Exercise instructions -
Which lines in the records below hold the word "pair"? Copy each of them.

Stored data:
▼
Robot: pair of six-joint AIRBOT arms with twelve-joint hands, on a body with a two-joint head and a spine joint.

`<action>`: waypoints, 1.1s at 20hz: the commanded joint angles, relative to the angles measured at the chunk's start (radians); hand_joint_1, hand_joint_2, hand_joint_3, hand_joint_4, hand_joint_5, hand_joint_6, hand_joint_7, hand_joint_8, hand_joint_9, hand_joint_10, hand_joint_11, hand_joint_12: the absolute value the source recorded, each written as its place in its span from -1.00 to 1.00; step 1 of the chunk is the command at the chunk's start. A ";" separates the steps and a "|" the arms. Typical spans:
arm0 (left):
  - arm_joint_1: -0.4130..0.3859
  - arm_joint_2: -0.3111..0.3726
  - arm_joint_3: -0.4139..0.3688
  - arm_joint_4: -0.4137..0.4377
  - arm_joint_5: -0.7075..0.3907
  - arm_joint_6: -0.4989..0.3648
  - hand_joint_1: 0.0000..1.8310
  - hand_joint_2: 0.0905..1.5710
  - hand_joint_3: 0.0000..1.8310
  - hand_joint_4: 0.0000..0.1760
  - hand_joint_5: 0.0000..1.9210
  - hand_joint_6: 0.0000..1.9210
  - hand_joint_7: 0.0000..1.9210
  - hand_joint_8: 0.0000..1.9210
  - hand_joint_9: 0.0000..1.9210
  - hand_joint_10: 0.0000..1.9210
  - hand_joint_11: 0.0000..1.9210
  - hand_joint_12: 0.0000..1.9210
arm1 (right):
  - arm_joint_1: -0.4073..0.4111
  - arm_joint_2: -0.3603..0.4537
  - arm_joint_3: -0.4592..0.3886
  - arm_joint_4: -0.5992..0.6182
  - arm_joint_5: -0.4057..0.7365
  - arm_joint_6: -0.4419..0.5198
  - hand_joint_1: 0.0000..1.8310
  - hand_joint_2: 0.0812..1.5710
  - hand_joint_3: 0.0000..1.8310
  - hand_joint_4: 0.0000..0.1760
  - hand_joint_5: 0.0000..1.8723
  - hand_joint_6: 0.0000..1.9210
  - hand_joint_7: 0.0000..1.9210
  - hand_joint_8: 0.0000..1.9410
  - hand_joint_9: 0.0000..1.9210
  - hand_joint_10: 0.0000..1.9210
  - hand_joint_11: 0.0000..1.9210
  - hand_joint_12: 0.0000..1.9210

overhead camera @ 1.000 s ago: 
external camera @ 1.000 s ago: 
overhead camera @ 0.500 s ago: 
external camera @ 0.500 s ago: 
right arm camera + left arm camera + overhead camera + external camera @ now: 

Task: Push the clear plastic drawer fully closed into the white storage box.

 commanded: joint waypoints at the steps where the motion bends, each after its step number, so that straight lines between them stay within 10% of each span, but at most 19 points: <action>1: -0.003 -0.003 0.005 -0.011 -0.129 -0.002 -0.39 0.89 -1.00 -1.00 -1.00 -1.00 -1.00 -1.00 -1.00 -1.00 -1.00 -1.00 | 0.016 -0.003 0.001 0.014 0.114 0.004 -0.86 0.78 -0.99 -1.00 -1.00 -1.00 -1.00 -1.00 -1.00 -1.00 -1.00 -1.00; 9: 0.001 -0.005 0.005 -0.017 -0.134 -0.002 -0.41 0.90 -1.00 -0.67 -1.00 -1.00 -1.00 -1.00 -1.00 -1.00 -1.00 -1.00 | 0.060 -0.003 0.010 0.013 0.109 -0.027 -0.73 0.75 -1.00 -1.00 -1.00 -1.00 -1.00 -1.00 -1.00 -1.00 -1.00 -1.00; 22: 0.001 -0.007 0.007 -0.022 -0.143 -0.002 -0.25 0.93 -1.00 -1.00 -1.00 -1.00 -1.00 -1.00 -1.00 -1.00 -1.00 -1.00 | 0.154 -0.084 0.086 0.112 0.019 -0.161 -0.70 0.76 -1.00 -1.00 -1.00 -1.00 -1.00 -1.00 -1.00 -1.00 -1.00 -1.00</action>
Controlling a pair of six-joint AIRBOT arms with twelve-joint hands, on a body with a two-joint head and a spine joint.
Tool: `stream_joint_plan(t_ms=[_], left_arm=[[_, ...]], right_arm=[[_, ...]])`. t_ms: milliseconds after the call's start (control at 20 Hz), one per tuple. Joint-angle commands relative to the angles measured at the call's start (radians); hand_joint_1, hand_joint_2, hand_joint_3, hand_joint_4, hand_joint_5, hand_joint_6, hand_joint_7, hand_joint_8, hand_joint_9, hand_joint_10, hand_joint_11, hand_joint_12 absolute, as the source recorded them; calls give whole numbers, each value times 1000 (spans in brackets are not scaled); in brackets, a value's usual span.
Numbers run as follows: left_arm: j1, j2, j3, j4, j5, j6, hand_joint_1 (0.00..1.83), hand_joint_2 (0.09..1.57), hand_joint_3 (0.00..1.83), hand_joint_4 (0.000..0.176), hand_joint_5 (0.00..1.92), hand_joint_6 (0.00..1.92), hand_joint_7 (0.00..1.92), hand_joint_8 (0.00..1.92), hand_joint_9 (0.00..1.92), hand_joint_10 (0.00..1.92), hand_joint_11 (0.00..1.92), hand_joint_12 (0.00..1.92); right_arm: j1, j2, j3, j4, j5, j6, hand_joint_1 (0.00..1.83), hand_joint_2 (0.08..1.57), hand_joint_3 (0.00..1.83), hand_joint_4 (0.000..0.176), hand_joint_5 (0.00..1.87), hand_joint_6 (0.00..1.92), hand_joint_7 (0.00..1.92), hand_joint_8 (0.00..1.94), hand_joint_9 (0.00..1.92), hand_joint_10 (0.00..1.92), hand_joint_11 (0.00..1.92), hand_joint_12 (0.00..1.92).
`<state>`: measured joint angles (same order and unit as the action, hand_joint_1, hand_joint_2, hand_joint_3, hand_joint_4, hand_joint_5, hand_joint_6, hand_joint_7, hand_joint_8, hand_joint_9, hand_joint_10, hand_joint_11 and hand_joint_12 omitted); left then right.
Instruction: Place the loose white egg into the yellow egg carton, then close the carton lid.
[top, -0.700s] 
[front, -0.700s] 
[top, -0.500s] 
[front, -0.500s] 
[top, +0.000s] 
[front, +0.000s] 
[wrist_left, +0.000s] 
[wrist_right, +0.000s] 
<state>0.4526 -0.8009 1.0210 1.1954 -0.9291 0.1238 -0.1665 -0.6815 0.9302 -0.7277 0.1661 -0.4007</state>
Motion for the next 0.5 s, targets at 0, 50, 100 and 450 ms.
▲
Problem solution -
Robot: pair of six-joint AIRBOT arms with twelve-joint hands, on a body with a two-joint head and a spine joint.
Controlling a pair of six-joint AIRBOT arms with twelve-joint hands, on a body with a two-joint head and a spine joint.

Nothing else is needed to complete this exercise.